Bland delivered and deployed the Jaguar, Titan, and Summit supercomputers—mammoth machines that earned number one spots on the TOP500 list of the fastest supercomputers in the world at different times. All three were housed at the OLCF, a DOE Office of Science User Facility at DOE’s Oak Ridge National Laboratory (ORNL). For Bland, risk was especially key in managing the deployment of the Cray XK7 Titan, the first large-scale GPU-CPU system to break the 10-petaflop performance barrier.
“Choosing a GPU-accelerated system was considered a risky choice,” Bland said in 2019 amid Titan’s decommissioning. “A DOE independent project review committee insisted that we demonstrate that our users would be able to effectively use Titan for the broad range of modeling and simulation applications we support. We spent 6 months working with Cray, NVIDIA, and our users to convince the reviewers, DOE, and ourselves that GPUs would deliver what we needed.”
Now, after 36 years at ORNL—14 of which were spent delivering the OLCF’s top systems—Bland is retiring from his computing career, leaving behind a legacy of relationship building, collaboration, and perseverance. He was recently presented the DOE Secretary’s Exceptional Service Award—the highest of the Secretary’s Departure Awards—to recognize his exceptional service to DOE and the nation delivering extraordinary leadership in high-performance computing (HPC). Former DOE Secretary of Energy Dan Brouillette presented the award to Bland virtually in December.
“It is important to understand that when we say that Oak Ridge National Laboratory led the United States into a new era of high-performance scientific computing, it is because of supercomputers that were prepared, delivered, and put into operation at the direction of Buddy Bland,” said Thomas Zacharia, who led the creation of the OLCF and is now the laboratory director of ORNL. “Buddy worked tirelessly, identified and trained talented team members, solved problems that would have overwhelmed less determined individuals, and brought a series of world-leading systems online. It is impossible to talk about ORNL today without explaining its role in leadership computing, and that is due in large part to the contributions of Buddy Bland,” Zacharia said.
Rising to the TOP500
When Bland arrived at ORNL in 1984 as a system programmer and administrator for ORNL’s Cray X-MP system, he couldn’t have imagined that he would one day direct supercomputing projects as massive as the OLCF’s Summit project. Since Bland arrived at ORNL, the OLCF has seen more than a billionfold increase in computing power.

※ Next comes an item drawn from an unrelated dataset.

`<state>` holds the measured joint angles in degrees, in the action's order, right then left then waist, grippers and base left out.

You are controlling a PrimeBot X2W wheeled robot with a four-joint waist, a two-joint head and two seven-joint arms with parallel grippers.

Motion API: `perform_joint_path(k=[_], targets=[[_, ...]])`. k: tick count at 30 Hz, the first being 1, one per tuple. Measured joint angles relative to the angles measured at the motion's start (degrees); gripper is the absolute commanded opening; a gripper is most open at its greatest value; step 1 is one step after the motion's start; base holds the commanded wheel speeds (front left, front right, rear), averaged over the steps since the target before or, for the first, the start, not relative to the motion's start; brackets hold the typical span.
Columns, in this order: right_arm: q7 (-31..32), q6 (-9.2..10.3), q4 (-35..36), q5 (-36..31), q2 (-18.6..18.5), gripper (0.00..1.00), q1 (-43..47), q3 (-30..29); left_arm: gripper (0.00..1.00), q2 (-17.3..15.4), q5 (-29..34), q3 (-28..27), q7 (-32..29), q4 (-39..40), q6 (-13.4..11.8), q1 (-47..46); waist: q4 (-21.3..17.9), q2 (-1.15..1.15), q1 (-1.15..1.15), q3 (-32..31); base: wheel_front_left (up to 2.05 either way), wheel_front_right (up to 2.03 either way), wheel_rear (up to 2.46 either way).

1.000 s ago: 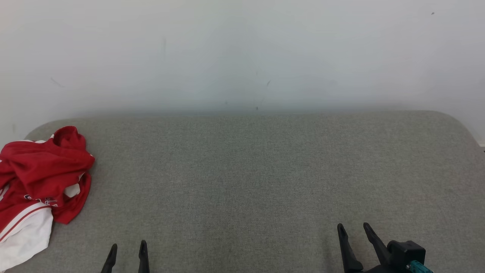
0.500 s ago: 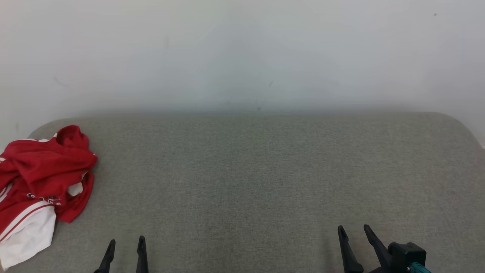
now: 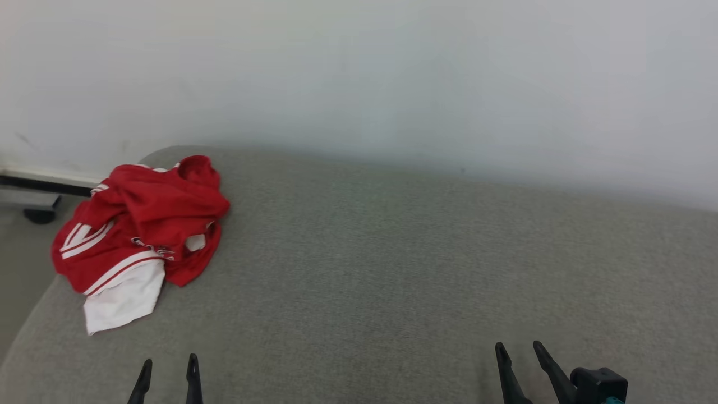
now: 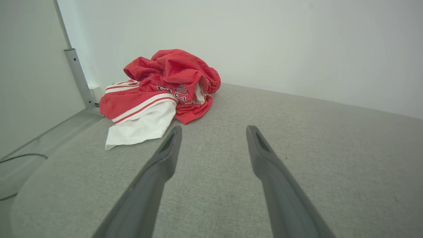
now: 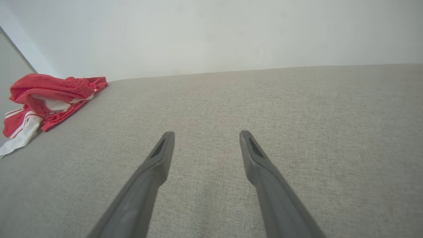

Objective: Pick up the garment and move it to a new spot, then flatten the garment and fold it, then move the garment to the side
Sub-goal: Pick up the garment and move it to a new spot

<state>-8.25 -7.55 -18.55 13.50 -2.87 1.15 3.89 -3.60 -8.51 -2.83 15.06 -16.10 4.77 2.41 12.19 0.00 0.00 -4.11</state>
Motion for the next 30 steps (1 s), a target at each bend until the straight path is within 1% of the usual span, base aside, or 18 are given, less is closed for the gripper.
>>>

After managing the Cray X-MP and a series of other systems—three iPSC (Intel Personal SuperComputer) systems and the first multiprocessor system from Kendall Square Research, the KSR-1—Bland became the director of operations at the Center for Computational Sciences (CCS), which Congress awarded to ORNL in 1992. CCS would establish leadership-class computing facilities within DOE as part of the High-Performance Computing Act of 1991. But Bland’s biggest contributions came after the OLCF was formed in 2004. The OLCF’s goal was to provide researchers from government, academia, and industry with access to HPC resources, with individual programs receiving 100 times more computing capability than was available at other facilities at the time.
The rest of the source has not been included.